Reproduce the lines of the material exactly, excluding every image.

═══ INFORMATION SHOWN ═══

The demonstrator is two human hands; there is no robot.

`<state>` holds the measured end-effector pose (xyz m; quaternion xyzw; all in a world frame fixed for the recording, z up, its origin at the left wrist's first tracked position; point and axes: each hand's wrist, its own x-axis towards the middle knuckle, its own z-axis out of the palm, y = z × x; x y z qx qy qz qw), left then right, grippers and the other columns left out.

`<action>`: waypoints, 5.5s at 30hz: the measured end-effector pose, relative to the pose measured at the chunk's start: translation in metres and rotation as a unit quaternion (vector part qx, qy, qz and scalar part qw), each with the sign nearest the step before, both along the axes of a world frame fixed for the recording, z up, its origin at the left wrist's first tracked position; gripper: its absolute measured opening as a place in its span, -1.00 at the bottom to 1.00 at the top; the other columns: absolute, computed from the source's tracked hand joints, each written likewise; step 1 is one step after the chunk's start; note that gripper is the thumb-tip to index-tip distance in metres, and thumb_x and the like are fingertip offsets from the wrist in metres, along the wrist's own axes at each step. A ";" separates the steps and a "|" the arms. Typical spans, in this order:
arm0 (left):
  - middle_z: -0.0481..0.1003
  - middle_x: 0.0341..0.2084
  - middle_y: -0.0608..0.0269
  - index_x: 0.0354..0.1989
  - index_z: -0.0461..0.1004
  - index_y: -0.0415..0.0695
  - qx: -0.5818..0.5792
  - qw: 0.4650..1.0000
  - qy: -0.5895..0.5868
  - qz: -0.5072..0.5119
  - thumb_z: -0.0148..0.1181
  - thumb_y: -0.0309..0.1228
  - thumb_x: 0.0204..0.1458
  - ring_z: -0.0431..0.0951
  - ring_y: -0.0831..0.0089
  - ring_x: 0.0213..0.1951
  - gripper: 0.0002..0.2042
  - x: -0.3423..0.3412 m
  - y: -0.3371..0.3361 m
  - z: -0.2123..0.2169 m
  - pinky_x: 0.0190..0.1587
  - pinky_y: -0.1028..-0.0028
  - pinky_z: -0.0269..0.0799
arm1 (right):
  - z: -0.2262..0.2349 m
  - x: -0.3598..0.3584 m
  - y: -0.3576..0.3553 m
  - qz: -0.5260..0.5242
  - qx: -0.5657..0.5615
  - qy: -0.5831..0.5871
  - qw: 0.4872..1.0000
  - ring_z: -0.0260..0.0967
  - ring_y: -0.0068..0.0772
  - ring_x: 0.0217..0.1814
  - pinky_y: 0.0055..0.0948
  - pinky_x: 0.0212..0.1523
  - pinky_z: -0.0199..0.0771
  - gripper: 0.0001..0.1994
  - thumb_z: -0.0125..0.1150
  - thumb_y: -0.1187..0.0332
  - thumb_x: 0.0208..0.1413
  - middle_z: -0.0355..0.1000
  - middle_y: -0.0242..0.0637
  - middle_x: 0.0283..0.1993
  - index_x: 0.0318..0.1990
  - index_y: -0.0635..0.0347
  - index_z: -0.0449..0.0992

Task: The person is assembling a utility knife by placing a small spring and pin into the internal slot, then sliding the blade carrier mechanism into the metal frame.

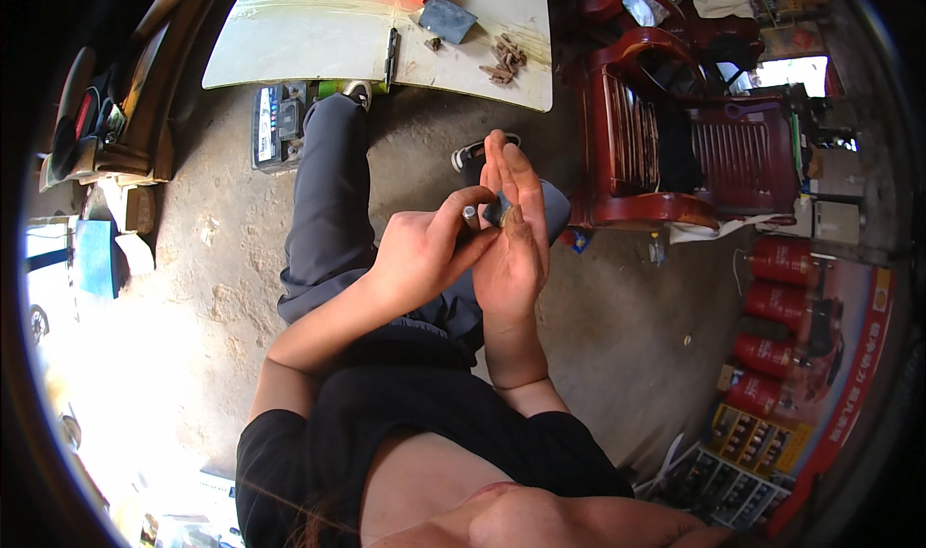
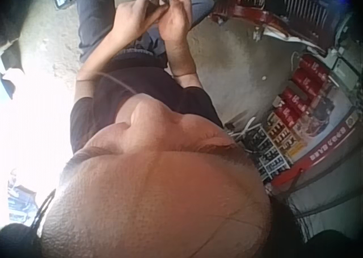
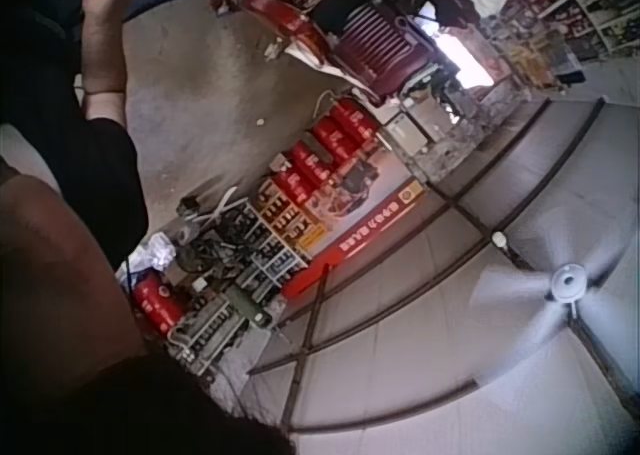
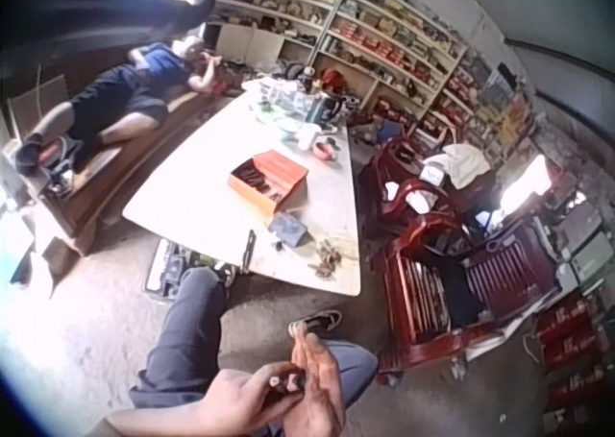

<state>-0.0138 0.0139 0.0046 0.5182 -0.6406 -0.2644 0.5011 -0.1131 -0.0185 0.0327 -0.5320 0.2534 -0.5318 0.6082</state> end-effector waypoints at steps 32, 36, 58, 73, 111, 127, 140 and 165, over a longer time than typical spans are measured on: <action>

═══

● **RESPONSE TO THE EXERCISE**
The demonstrator is two human hands; there is no robot.

`<state>` holds the measured end-effector pose (xyz m; quaternion xyzw; all in a world frame fixed for the recording, z up, its origin at the left wrist's first tracked position; point and axes: each hand's wrist, its own x-axis towards the middle knuckle, its own z-axis out of the palm, y = z × x; x y z qx qy qz qw), left then right, grippers and the other columns left out.

`<action>`: waypoints, 5.5s at 30hz: the measured end-effector pose, relative to the pose measured at the chunk's start: translation in metres and rotation as a unit quaternion (vector part qx, qy, qz and scalar part qw), each with the sign nearest the step before, both along the axes of a world frame fixed for the recording, z up, its origin at the left wrist's first tracked position; gripper: its absolute measured opening as a place in its span, -1.00 at the bottom to 1.00 at the top; the other columns: absolute, computed from the source's tracked hand joints, each written likewise; step 1 is one step after the chunk's start; note that gripper is the thumb-tip to index-tip distance in metres, and thumb_x and the like are fingertip offsets from the wrist in metres, along the wrist's own axes at each step. A ";" separates the steps and a "|" the arms. Typical spans, in this order:
arm0 (left):
  - middle_z: -0.0481..0.1003
  - middle_x: 0.0341..0.2084
  - middle_y: -0.0608..0.0269
  - index_x: 0.0354..0.1989
  - index_z: -0.0461..0.1004
  - index_y: -0.0415..0.0695
  - qx: -0.5818..0.5792
  - qw: 0.4650..1.0000
  - qy: -0.5895..0.5868
  - qz: -0.5072..0.5119
  - thumb_z: -0.0148..0.1181
  - thumb_y: -0.0309..0.1228
  - thumb_x: 0.0204..0.1458
  - ring_z: -0.0431..0.0951
  - ring_y: -0.0831..0.0089
  - ring_x: 0.0213..0.1951
  - gripper: 0.0002..0.2042
  - x: -0.3423..0.3412 m
  - y: -0.3371..0.3361 m
  - z: -0.2123..0.2169 m
  - pinky_x: 0.0190..0.1587
  - pinky_y: -0.1028..-0.0028
  - pinky_z: -0.0269..0.0799
arm1 (right):
  - z: -0.2262..0.2349 m
  - x: -0.3598..0.3584 m
  - y: -0.3576..0.3553 m
  - qz: -0.5260..0.5242
  - qx: -0.5657..0.5615
  - qy: -0.5831..0.5871
  - qw: 0.4872..1.0000
  - ring_z: -0.0260..0.0967
  - ring_y: -0.0068..0.0772
  - ring_x: 0.0217..0.1814
  - pinky_y: 0.0055..0.0948
  - pinky_x: 0.0212..0.1523
  - pinky_z: -0.0199..0.0771
  - gripper: 0.0001..0.1994
  - thumb_z: -0.0125..0.1150
  - thumb_y: -0.1187..0.0332
  - thumb_x: 0.0208..0.1413
  - middle_z: -0.0355..0.1000
  - middle_y: -0.0242..0.0637
  - middle_x: 0.0283..0.1993
  - index_x: 0.0318..0.1990
  - index_y: -0.0635..0.0347
  - index_z: -0.0449..0.0992

Task: The person is assembling a utility knife by placing a small spring and pin into the internal slot, then sliding the blade carrier mechanism into the metal frame.


<state>-0.0138 0.0139 0.0046 0.5182 -0.6406 -0.2644 0.5011 -0.1131 -0.0185 0.0327 -0.5320 0.2534 -0.5318 0.6082</state> end-effector waypoints at steps 32, 36, 58, 73, 111, 127, 140 and 165, over a longer time than typical spans are measured on: <action>

Nothing remains to be added to the output.